I drive an older Toyota Celica. I love it. I cannot go to a gas station or a shopping center parking lot without someone coming up to me and talking to me about my car. Stuff like, “I had one of those back in ’99” or “Wow, is that a Porsche?” (I’m not kidding) or “That was my dream car in high school” or “Love the Toyota, man!” Lately, I’ve been thinking how the state of my car is a lot like the state of my soul.

Externally, my car is a beauty! There are a couple dings and places where paint is peeling. But those just give it character. It fact, those are symbols of the battles that the car has been in. But other than those character-building scars the car looks great! I know that because of all the people who affirm my identity for driving the car. I feel “cooler” when I drive my car!

Now, the Celica has another persona on the inside. It’s old. It has 210,000 miles on the odometer. Things are not going well for the car.

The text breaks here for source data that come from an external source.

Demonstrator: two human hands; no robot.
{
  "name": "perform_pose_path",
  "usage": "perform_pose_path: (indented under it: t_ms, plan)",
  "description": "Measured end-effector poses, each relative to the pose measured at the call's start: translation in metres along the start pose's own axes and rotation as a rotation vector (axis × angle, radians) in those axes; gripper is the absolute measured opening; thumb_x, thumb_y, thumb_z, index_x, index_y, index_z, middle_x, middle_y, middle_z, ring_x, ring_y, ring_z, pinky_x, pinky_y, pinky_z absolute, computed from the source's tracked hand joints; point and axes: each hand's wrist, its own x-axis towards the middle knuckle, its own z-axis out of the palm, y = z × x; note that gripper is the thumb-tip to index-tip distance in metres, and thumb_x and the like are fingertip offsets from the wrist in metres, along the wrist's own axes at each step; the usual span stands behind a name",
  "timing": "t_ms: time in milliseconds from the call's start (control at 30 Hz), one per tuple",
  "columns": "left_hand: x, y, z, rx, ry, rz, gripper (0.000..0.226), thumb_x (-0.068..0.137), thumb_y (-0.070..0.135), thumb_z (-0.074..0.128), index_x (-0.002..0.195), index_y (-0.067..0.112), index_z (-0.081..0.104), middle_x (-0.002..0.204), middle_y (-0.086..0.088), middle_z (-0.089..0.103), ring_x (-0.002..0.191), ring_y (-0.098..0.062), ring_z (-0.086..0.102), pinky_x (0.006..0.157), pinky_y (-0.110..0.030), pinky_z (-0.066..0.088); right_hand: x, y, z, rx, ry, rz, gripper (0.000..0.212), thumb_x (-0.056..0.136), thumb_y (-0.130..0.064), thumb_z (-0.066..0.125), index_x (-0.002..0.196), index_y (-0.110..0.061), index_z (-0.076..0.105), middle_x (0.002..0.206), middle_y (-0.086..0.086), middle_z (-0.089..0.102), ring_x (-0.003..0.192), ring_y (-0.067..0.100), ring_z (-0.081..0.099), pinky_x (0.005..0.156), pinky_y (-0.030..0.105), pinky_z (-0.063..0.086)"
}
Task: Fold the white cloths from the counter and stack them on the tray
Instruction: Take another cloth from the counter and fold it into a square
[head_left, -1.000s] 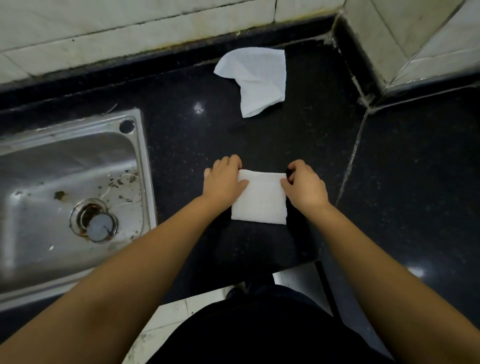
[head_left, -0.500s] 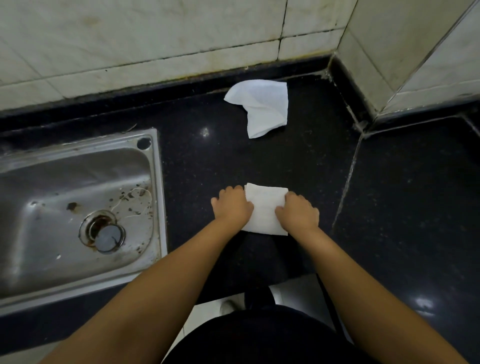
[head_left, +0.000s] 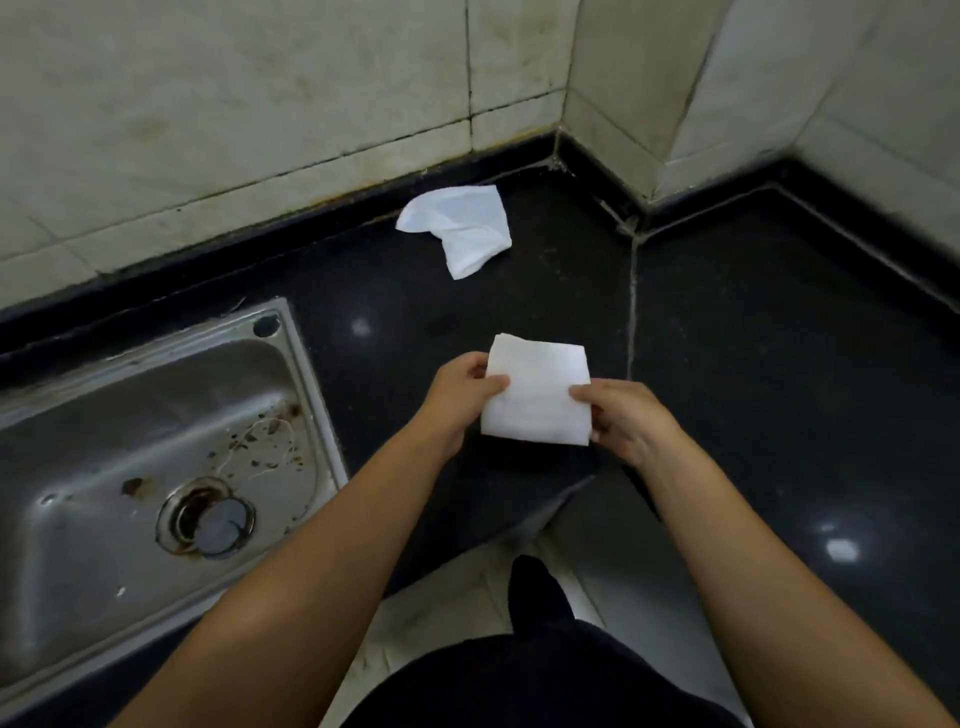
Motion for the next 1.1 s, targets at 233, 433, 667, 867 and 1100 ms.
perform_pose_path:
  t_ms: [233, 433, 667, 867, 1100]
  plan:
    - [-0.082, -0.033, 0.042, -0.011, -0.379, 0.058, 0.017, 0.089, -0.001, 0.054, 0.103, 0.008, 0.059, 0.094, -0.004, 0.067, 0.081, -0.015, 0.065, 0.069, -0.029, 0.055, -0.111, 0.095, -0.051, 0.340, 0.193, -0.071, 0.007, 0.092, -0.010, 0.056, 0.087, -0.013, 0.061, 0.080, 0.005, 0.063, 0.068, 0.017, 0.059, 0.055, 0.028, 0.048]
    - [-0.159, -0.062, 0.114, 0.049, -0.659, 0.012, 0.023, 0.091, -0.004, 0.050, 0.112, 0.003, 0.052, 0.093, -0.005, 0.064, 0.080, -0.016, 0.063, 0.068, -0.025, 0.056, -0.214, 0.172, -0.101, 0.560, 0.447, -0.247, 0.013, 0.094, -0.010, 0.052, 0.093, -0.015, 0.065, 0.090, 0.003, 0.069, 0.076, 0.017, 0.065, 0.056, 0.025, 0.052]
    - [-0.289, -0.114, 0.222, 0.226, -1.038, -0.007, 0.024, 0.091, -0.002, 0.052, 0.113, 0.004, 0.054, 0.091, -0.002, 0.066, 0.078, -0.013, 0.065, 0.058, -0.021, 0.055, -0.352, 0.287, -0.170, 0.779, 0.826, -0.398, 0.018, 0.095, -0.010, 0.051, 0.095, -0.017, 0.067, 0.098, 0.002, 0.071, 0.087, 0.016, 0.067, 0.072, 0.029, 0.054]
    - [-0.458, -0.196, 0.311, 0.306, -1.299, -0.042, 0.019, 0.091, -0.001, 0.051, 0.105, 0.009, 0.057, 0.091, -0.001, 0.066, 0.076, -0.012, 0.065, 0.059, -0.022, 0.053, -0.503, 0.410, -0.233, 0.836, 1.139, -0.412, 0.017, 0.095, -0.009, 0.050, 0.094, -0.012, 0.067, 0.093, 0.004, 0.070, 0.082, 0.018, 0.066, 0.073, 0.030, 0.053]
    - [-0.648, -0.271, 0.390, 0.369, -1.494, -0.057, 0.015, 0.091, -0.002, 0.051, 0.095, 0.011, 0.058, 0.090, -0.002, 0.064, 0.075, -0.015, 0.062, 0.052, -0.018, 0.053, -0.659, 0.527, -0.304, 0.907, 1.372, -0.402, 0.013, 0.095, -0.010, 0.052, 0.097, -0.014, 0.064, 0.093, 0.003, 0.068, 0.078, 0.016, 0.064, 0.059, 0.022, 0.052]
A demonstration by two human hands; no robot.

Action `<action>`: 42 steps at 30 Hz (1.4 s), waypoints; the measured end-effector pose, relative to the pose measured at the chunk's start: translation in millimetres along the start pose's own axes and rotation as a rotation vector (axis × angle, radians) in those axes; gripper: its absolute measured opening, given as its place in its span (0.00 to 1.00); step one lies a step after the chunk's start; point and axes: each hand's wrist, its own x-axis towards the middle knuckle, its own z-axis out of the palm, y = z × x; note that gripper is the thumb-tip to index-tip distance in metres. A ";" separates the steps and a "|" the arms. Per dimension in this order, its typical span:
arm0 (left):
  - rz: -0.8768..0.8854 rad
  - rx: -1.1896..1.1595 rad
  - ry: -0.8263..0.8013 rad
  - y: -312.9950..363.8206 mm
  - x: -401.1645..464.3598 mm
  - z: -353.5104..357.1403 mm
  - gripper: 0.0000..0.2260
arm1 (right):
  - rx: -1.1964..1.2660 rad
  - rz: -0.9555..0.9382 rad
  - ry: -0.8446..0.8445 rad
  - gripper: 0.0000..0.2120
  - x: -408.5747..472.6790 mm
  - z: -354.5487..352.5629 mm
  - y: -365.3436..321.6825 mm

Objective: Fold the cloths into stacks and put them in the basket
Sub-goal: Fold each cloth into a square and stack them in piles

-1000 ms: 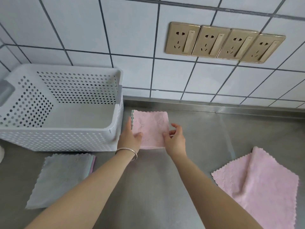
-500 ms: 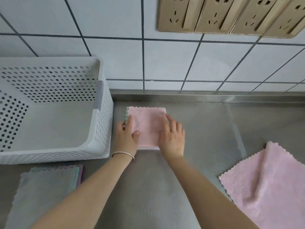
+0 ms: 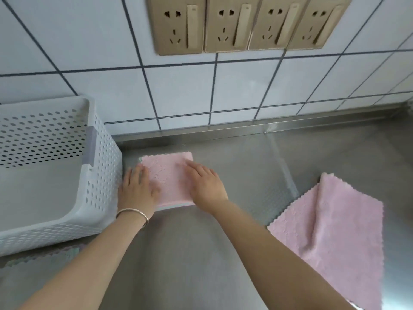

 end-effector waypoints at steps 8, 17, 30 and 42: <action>0.474 -0.023 0.262 101.0 -63.9 12.7 0.23 | 0.084 0.622 0.560 0.16 -192.8 -8.3 91.0; 0.862 0.027 0.001 186.5 -138.7 68.7 0.26 | -0.191 0.657 0.178 0.10 -253.5 -21.6 129.3; 0.836 -0.176 0.263 138.8 -152.1 -22.1 0.09 | 0.089 0.070 0.135 0.15 -235.7 -106.6 36.8; 0.411 -0.281 0.447 3.6 -134.3 -168.5 0.14 | -0.181 0.248 0.143 0.08 -163.6 -193.9 -7.2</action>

Some of those things could be repaired, but for a number of reasons I just let them go. Why? First, it runs okay without the repairs. Second, the repairs are costly. Third, compared to other cars on the road the Celica still looks pretty good on the outside. Fourth, I doubt if anyone will notice if I make the repair or not.

I’ve learned to work around the quirks in the car. Sometimes when someone is riding in the car with me I feel like I need to explain the problems to my new passenger. In reality, the passengers probably couldn’t care less, but because the car is so excellent on the outside, I feel the need to justify what is going on internally.

So what’s wrong?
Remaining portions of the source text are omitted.